**WHAT THIS TASK INVOLVES**
Only the lines of the data below from the one with "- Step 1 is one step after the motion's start" through the one with "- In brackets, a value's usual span" are wanted. Repeat them exactly.

═══ MATERIAL SUPPLIED

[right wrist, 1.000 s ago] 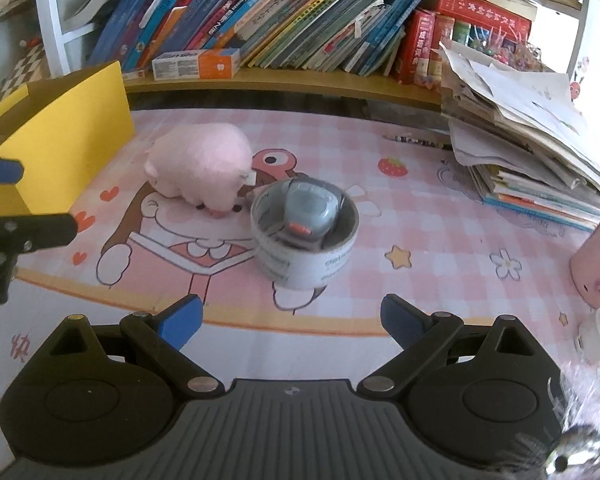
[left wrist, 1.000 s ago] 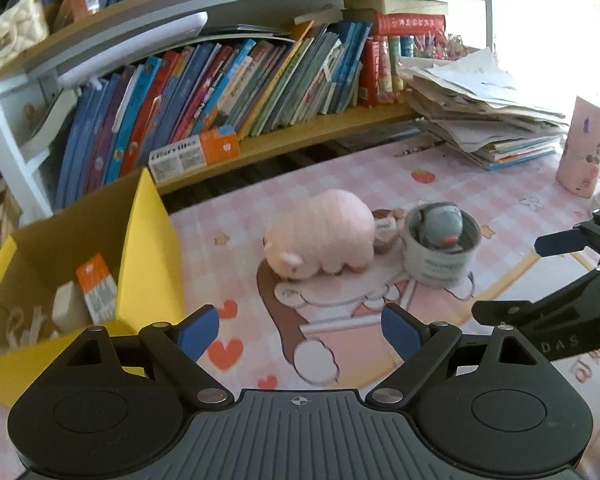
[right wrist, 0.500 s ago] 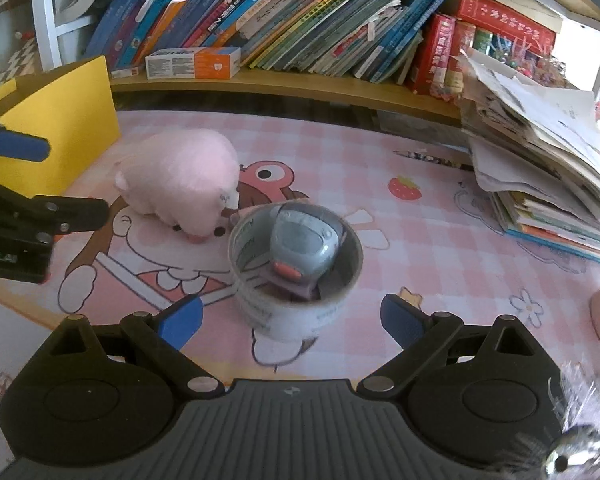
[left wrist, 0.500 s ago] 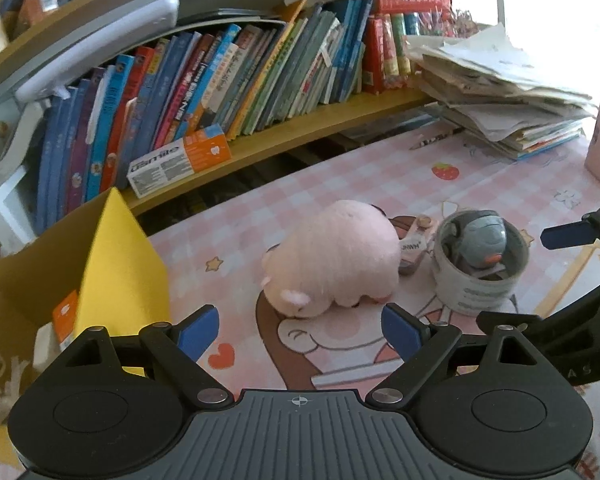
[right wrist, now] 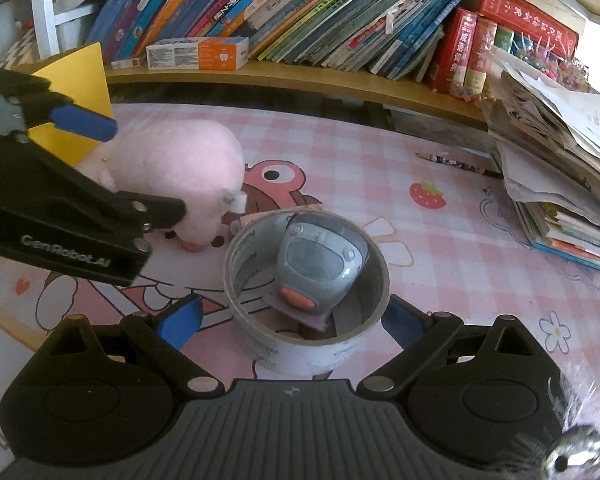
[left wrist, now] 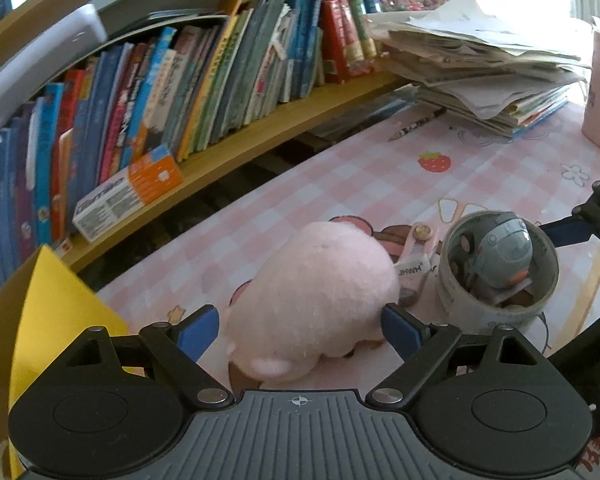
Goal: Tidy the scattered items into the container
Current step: 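Move the left tool to the pink plush pig while the right tool approaches the tape roll, then grasp the pink plush pig with the left tool while the right tool grasps the tape roll rim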
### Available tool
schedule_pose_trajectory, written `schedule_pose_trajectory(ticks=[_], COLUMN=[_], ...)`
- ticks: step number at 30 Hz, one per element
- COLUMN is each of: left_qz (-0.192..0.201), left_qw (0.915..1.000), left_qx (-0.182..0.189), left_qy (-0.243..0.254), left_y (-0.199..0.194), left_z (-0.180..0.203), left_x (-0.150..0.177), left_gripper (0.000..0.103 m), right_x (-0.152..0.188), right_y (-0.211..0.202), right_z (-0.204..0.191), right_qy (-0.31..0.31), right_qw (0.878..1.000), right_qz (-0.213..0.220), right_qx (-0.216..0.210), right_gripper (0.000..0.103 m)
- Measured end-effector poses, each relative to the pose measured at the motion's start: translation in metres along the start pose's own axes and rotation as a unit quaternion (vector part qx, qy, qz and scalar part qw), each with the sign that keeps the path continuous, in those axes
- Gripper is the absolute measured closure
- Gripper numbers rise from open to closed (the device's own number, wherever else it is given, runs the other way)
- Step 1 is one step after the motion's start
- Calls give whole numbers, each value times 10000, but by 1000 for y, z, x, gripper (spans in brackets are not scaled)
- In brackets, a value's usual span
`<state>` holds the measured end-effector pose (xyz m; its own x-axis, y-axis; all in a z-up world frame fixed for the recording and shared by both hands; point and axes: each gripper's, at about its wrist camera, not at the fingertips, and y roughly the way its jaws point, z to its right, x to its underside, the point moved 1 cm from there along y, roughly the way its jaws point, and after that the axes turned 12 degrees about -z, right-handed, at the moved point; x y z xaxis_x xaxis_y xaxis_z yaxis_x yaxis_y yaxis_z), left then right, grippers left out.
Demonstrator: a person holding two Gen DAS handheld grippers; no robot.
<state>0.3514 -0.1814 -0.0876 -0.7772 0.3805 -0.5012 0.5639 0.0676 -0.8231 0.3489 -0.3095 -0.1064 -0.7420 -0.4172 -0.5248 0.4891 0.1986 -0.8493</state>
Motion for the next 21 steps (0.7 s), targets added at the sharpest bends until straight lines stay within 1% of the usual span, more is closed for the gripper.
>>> schedule_pose_trajectory(ticks=[5, 7, 11, 15, 16, 17, 18, 20, 21], left_qz=[-19, -17, -17, -145, -183, -214, -238, -258, -260], left_qw=[9999, 9998, 9998, 9997, 9996, 9996, 9996, 9992, 9990], left_qx=[89, 89, 131, 199, 215, 190, 140, 241, 291], left_qy=[117, 156, 138, 57, 3, -33, -57, -166, -234], left_y=[12, 17, 23, 27, 28, 29, 29, 27, 24], left_z=[1, 1, 1, -1, -3, -4, -6, -11, -14], left_x=[-5, -5, -5, -5, -4, -4, -3, -1, -1], left_gripper=[12, 9, 8, 11, 18, 27, 34, 39, 40], right_x=[-4, -6, -8, -8, -8, -8, -8, -8, -8], right_y=[7, 9, 13, 17, 17, 16, 16, 15, 15], right_z=[0, 0, 1, 3, 3, 3, 3, 2, 2], right_qy=[-53, -57, -66, -41, -33, -34, -43, -61, -47], right_qw=[10000, 9999, 9999, 10000, 10000, 10000, 9999, 9999, 9999], right_qz=[40, 66, 65, 26, 39, 50, 51, 47, 42], right_qx=[38, 59, 107, 87, 73, 74, 85, 106, 109], right_gripper=[7, 7, 7, 12, 18, 18, 19, 19, 19])
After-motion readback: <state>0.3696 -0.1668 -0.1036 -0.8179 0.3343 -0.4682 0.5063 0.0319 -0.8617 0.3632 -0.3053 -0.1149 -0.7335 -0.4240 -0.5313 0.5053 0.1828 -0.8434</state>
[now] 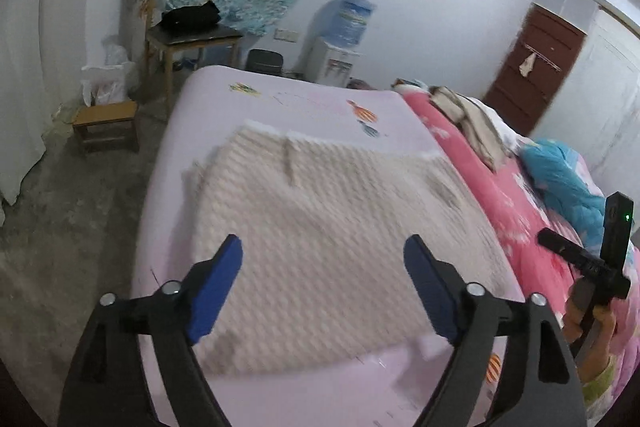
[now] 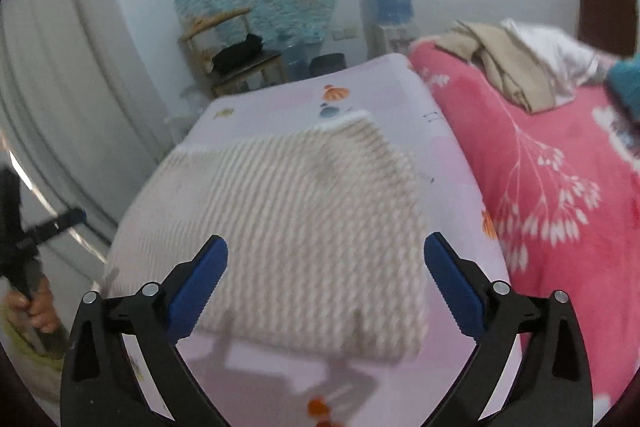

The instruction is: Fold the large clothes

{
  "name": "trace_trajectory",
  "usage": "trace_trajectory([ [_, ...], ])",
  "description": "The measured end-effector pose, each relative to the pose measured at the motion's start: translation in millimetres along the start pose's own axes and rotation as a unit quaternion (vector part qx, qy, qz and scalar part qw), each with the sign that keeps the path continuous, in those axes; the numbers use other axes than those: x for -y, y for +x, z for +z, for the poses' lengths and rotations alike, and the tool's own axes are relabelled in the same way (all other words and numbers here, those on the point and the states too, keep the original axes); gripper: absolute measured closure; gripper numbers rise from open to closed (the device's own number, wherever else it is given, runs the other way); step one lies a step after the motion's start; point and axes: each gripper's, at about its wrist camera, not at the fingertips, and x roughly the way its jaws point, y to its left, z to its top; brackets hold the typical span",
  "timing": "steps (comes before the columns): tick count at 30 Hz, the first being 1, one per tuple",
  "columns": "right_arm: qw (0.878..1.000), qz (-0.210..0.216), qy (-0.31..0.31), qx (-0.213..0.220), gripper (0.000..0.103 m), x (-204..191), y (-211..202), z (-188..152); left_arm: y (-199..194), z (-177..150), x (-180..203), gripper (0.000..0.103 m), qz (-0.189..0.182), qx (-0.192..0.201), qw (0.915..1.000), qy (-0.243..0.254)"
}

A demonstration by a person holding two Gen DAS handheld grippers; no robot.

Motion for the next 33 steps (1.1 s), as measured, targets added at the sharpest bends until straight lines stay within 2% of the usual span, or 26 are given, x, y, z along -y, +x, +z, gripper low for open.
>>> trace_trajectory([
  [2,1.000,-0.015,-0.015,0.000,0.008,-21,-11,-20,-12,-18,14,0.008,0.016,0.010,0.9998,0.003],
  [3,1.000,-0.021,-0.021,-0.001,0.008,-29,-14,-27,-18,-27,22,0.006,0.029,0.016,0.9994,0.006],
  [5,0.999,-0.037,-0.033,0.000,0.008,-46,-21,-41,-26,-41,34,0.006,0.050,0.026,0.9983,0.014],
  [10,0.995,-0.067,-0.067,0.042,0.008,-81,-42,-60,-34,-60,62,0.006,0.114,0.029,0.9919,0.049],
  [14,0.991,-0.094,-0.069,0.071,0.008,-87,-52,-57,-38,-64,73,0.006,0.173,0.043,0.9828,0.049],
  [18,0.989,-0.112,-0.067,0.073,0.008,-88,-48,-53,-34,-65,82,0.006,0.245,0.040,0.9669,0.059],
  [24,0.993,-0.095,-0.057,0.032,0.008,-88,-32,-55,-14,-69,81,0.006,0.242,-0.020,0.9680,0.063],
  [28,0.996,-0.080,-0.038,-0.004,0.008,-84,-18,-59,-9,-74,81,0.006,0.245,-0.034,0.9675,0.054],
  [33,0.996,-0.079,-0.033,-0.026,0.008,-84,-10,-66,2,-76,74,0.006,0.235,-0.061,0.9694,0.033],
])
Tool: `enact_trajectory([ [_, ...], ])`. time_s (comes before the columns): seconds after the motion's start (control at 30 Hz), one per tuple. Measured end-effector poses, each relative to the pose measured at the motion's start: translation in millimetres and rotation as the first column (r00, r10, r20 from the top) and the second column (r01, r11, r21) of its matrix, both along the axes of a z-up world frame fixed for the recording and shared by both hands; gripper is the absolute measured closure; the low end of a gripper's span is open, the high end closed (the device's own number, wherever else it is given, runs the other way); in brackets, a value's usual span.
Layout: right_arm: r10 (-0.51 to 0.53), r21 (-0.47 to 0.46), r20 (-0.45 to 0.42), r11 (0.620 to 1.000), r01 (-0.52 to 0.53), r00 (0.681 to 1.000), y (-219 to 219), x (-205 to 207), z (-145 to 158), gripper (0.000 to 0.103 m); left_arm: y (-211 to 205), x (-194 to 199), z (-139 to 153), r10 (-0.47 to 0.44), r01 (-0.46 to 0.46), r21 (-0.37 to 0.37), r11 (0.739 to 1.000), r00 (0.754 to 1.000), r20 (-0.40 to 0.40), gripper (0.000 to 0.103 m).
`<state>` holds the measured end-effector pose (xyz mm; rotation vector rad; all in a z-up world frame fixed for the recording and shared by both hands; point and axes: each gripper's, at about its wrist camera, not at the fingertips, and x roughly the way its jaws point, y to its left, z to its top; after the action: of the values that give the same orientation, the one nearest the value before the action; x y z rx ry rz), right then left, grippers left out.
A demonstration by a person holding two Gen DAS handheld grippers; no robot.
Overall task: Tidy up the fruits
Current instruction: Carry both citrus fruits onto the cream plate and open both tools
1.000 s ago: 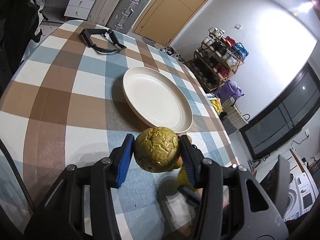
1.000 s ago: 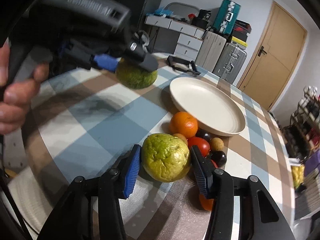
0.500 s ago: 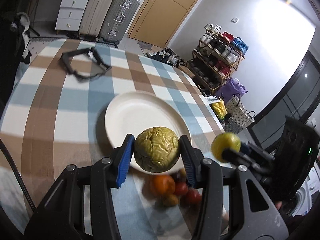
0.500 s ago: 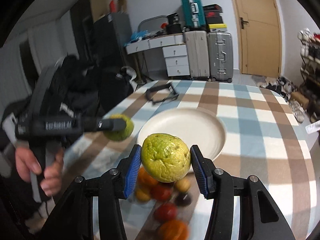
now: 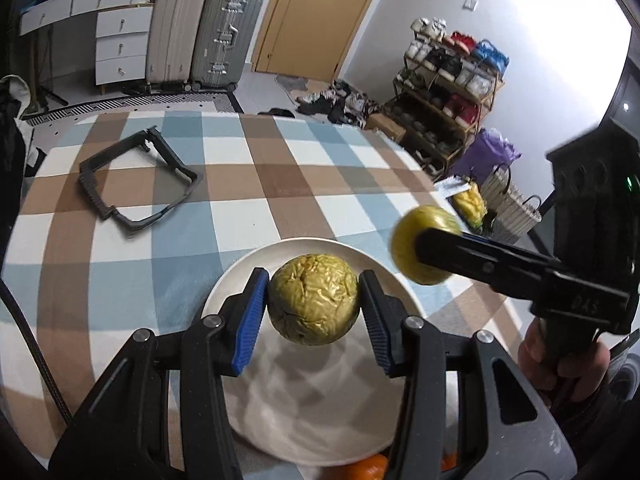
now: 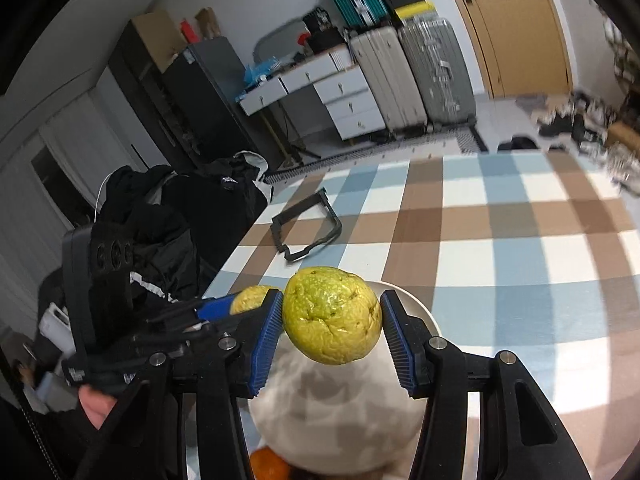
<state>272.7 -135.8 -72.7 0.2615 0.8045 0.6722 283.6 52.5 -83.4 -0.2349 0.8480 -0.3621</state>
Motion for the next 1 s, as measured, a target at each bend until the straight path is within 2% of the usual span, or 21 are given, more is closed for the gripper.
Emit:
enact_trajectory([
  [0.27, -0.001, 0.004, -0.148, 1.0, 0.002, 0.989, 18, 47, -48, 0.052, -5, 28, -38, -0.028, 0.03, 0.05, 0.998, 0.999, -0.044, 0.059],
  [0.47, 0.001, 0.002, -0.213, 1.0, 0.0, 0.977, 25, 61, -71, 0.052, -5, 38, -50, -0.033, 0.035, 0.058, 0.998, 0.998, -0.047, 0.059],
  [0.73, -0.029, -0.017, -0.221, 1.0, 0.026, 0.975, 28, 67, -79, 0.049, -10, 46, -55, -0.022, 0.025, 0.082, 0.996, 0.999, -0.034, 0.059],
  [0.83, -0.026, 0.018, -0.216, 0.999, 0.031, 0.976, 24, 65, -75, 0.049, -12, 42, -49, -0.018, 0.02, 0.089, 0.996, 0.999, -0.028, 0.059],
  [1.0, -0.05, 0.038, -0.178, 0.998, 0.057, 0.983, 15, 55, -58, 0.047, -19, 29, -33, -0.016, 0.015, 0.134, 0.991, 1.0, 0.004, 0.047],
])
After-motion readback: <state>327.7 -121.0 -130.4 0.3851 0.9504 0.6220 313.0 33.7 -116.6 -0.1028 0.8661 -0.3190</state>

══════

**WRITTEN REPLY**
- Step 1 is one step after the motion's start
- Calls give whole numbers, each value times 10000, but by 1000 for y, z, x, gripper (spans in brackets are not scaled)
- In brackets, a value's usual span

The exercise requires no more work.